Pederson never thought about kicking that field goal, and he later told TheMMQB.com’s Peter King why he settled on the play known asPhilly Special.”

“We had a couple of options at that point, but then my eyes just kind of hit that play,” he explained. “I was thinking, ‘We keep talking about that play, and calling it in the second half of the game … but are we going to be in a situation like this, to put us up by two scores? There are certain plays that you spend time doing them, repping them, and you have no doubt they are going to work. Without a shadow of a doubt you know. I knew.”

Pederson’s aggressiveness paid off but here’s the thing: The laws of probability said going for it on 4th down was the right decision. Details via ESPN.com stats guy Brian Burke:

“ESPN’s Win Probability (WP) model liked that 4th down decision on the goal line by the Eagles. In total it was a +3.4 percent WP decision. WP for a FG attempt would be 69.3 percent, while the WP for going for the touchdown was 72.7 percent. Philadelphia needed a 41 percent chance of success to make it worth the risk, and the league average there is 57 percent.”
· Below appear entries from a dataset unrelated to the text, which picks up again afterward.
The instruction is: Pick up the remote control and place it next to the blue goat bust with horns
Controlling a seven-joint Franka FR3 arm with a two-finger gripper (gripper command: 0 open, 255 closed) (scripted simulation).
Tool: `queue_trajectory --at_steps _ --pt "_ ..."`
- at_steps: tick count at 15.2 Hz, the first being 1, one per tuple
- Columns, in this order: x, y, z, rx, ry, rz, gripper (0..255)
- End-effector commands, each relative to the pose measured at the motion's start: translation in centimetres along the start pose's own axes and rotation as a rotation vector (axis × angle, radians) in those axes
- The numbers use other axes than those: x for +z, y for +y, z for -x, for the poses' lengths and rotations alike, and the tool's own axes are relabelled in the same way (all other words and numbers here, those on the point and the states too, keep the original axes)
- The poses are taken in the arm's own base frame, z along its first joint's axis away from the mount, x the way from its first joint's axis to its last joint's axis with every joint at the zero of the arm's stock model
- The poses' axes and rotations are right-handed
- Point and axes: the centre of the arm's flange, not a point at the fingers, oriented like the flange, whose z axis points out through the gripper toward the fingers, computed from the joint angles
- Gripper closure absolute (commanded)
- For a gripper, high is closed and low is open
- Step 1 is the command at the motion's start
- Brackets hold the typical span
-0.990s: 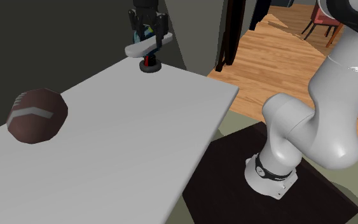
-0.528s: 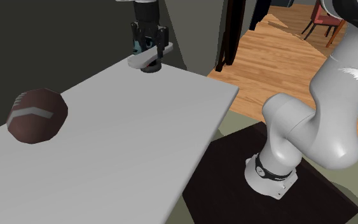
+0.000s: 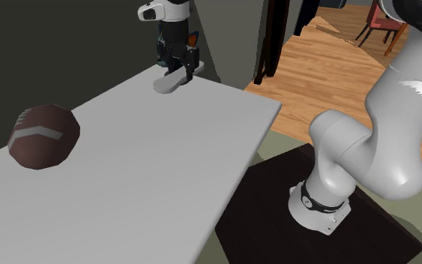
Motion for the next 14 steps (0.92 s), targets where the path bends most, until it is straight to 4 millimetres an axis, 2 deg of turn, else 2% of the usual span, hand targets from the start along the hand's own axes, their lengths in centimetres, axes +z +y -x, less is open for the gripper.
queue_trajectory --at_steps 1,14 --pt "1.2 -0.1 0.1 0.0 0.0 0.001 255" --pt "8.1 0.1 0.1 0.0 0.0 0.001 255"
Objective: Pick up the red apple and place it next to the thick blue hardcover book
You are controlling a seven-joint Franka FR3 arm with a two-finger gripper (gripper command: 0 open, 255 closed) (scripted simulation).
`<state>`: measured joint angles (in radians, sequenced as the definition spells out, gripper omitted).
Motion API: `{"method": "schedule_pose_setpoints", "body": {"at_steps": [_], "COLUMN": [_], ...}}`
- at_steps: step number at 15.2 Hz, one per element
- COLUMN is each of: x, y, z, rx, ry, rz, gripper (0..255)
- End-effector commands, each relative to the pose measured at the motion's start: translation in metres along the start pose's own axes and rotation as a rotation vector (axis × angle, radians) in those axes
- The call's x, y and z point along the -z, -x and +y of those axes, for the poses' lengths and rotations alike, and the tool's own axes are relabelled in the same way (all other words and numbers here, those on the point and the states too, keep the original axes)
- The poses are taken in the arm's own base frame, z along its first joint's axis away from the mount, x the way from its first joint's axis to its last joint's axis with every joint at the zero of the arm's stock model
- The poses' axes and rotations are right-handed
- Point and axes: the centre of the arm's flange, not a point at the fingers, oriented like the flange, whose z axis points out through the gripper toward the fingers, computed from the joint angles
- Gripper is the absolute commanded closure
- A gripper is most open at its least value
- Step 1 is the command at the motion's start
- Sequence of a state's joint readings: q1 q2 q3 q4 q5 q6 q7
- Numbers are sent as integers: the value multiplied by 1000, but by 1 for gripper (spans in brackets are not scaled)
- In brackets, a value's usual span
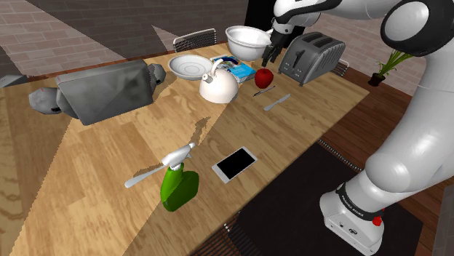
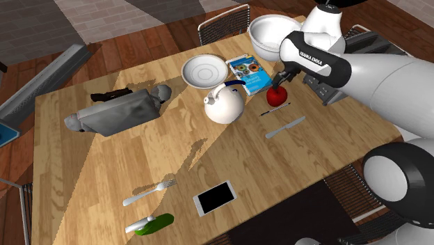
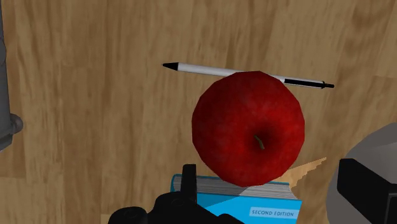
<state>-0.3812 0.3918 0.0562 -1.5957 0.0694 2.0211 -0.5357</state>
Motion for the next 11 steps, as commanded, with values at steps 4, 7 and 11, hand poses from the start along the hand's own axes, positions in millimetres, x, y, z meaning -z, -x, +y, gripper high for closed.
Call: {"method": "schedule_pose_setpoints", "body": {"at_steps": [4,7,11], "x": [44,44,44], "y": [0,0,0], "z": [-1,-1,-1], "rx": [0,0,0], "ry": [0,0,0], "rz": [0,0,0], "gripper": [0,0,0]}}
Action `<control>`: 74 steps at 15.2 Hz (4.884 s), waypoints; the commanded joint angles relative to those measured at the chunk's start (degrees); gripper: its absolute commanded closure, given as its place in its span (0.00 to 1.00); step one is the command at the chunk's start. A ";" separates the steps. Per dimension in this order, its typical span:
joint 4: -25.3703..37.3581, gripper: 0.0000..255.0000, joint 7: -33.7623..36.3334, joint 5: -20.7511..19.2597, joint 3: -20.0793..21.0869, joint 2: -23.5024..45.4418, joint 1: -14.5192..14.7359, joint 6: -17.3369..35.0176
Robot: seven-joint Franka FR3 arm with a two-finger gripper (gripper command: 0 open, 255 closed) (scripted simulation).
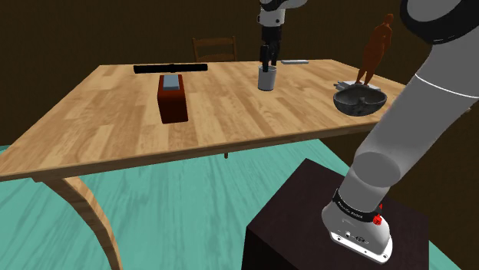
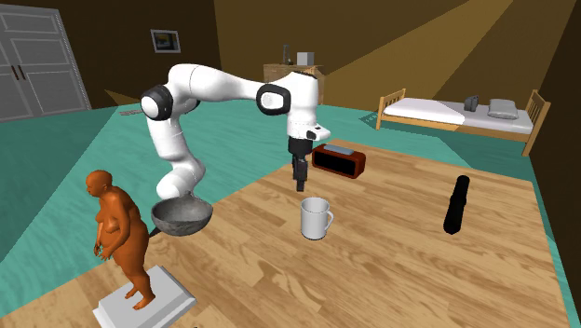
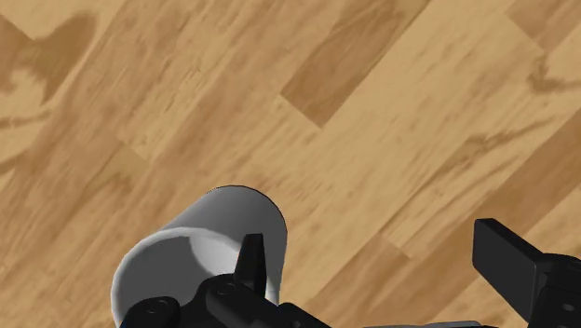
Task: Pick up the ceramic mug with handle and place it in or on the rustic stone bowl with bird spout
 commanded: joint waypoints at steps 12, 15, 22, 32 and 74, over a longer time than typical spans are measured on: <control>4.55 0.00 -4.38 2.27 -2.32 10.57 -1.74 5.91; 4.55 0.00 -4.38 2.27 -2.32 10.57 -1.74 5.91; 4.55 1.00 -4.38 2.27 -2.32 10.56 -1.74 5.90; 6.83 1.00 -4.56 2.30 -2.31 10.54 -1.73 3.62; 10.08 1.00 -9.83 -2.69 -3.48 -9.66 -3.65 -18.85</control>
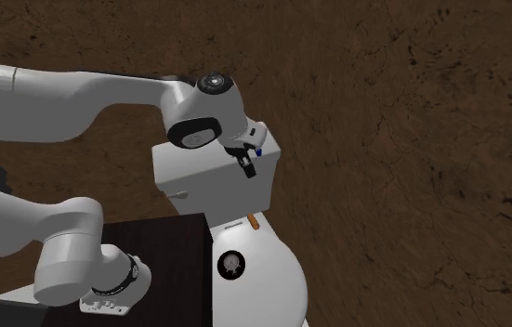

While the win probability model can make predictions about the outcome based on field position, score, and time remaining, there’s no way it could account for that play call. The Eagles pulled it off, so they have a 100 percent success rate but in retrospect, it was probably closer to 50/50. Still, that’s better than the “41 percent chance to make it worth the risk.”

Also noteworthy: Tight end Trey Burton threw that pass to Foles and it was Burton’s first touchdown pass since high school. He went 11 of 17 in college with the Florida Gators but none found their way into the end zone.

As for the receiver, Foles hadn’t been thrown a pass since 2009, when he was at the University of Arizona. Just like Sunday night, Foles caught it. Unlike Sunday night, the completion went for a nine-yard loss.